__Exercise objective__: Find the line containing "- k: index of" in the material below, then please transcribe it and each line after it exactly, without the pictures.
%%
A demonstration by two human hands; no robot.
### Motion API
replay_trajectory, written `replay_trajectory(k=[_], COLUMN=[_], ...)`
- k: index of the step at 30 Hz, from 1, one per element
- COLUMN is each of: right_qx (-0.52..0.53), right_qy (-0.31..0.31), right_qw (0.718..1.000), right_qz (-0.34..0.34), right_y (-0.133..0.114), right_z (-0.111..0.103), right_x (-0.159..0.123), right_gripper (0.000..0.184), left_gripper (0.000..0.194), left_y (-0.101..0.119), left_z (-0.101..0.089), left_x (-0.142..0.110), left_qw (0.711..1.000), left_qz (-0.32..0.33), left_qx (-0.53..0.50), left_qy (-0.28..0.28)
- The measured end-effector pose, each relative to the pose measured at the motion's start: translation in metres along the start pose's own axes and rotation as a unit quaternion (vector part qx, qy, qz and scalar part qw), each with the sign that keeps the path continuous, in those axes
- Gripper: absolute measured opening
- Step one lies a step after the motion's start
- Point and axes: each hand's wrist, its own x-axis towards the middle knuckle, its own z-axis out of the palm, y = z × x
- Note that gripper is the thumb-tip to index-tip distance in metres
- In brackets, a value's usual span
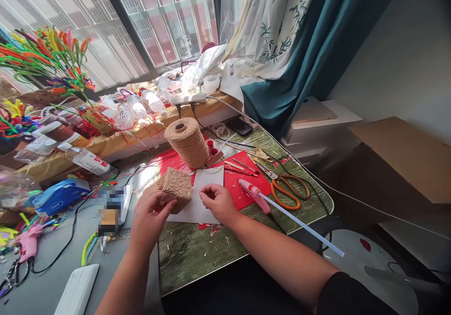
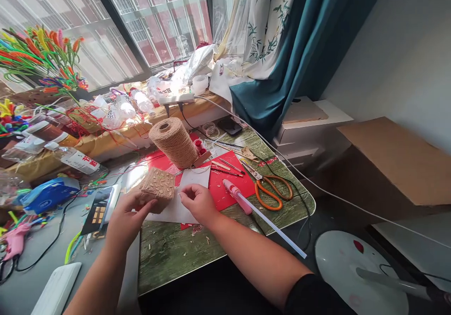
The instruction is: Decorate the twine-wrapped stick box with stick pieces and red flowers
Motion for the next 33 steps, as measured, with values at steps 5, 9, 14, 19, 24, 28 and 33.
replay_trajectory(k=[5,9,14,19,24,28,33], right_qx=[0.009,-0.052,-0.144,-0.151,-0.196,-0.235,-0.25], right_qy=[-0.015,-0.06,-0.119,-0.128,-0.138,-0.151,-0.146], right_qw=[0.999,0.996,0.982,0.978,0.969,0.959,0.956], right_qz=[-0.032,-0.042,0.004,0.062,0.056,0.049,0.039], right_y=[-0.013,-0.03,-0.042,-0.038,-0.04,-0.041,-0.043], right_z=[-0.002,-0.005,-0.009,-0.001,0.009,0.011,0.012], right_x=[-0.007,-0.013,-0.02,-0.019,-0.012,-0.007,-0.001], right_gripper=[0.014,0.01,0.007,0.005,0.004,0.004,0.006], left_gripper=[0.014,0.01,0.012,0.014,0.015,0.016,0.016], left_y=[0.011,0.01,0.0,-0.006,-0.004,-0.003,-0.005], left_z=[0.008,0.028,0.037,0.037,0.037,0.036,0.035], left_x=[-0.031,-0.053,-0.061,-0.061,-0.06,-0.06,-0.061], left_qw=[0.997,0.996,0.993,0.991,0.991,0.99,0.99], left_qz=[-0.016,0.004,0.022,0.016,0.035,0.045,0.049], left_qx=[-0.063,-0.066,-0.066,-0.078,-0.074,-0.075,-0.081], left_qy=[0.037,0.061,0.09,0.107,0.109,0.113,0.109])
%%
__Result of the exercise__:
- k: index of the step at 30 Hz, from 1, one per element
- COLUMN is each of: right_qx (-0.52..0.53), right_qy (-0.31..0.31), right_qw (0.718..1.000), right_qz (-0.34..0.34), right_y (-0.133..0.114), right_z (-0.111..0.103), right_x (-0.159..0.123), right_gripper (0.000..0.184), left_gripper (0.000..0.194), left_y (-0.101..0.119), left_z (-0.101..0.089), left_x (-0.142..0.110), left_qw (0.711..1.000), left_qz (-0.32..0.33), left_qx (-0.53..0.50), left_qy (-0.28..0.28)
- The measured end-effector pose, each relative to the pose measured at the motion's start: translation in metres along the start pose's own axes and rotation as a unit quaternion (vector part qx, qy, qz and scalar part qw), each with the sign that keeps the path continuous, in those axes
- Gripper: absolute measured opening
- Step one lies a step after the motion's start
- Point and axes: each hand's wrist, its own x-axis towards the middle knuckle, its own z-axis out of the palm, y = z × x
- Note that gripper is the thumb-tip to index-tip distance in metres
- In brackets, a value's usual span
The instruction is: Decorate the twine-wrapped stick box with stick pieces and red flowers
Motion for the next 33 steps, as measured, with values at steps 5, 9, 14, 19, 24, 28 and 33.
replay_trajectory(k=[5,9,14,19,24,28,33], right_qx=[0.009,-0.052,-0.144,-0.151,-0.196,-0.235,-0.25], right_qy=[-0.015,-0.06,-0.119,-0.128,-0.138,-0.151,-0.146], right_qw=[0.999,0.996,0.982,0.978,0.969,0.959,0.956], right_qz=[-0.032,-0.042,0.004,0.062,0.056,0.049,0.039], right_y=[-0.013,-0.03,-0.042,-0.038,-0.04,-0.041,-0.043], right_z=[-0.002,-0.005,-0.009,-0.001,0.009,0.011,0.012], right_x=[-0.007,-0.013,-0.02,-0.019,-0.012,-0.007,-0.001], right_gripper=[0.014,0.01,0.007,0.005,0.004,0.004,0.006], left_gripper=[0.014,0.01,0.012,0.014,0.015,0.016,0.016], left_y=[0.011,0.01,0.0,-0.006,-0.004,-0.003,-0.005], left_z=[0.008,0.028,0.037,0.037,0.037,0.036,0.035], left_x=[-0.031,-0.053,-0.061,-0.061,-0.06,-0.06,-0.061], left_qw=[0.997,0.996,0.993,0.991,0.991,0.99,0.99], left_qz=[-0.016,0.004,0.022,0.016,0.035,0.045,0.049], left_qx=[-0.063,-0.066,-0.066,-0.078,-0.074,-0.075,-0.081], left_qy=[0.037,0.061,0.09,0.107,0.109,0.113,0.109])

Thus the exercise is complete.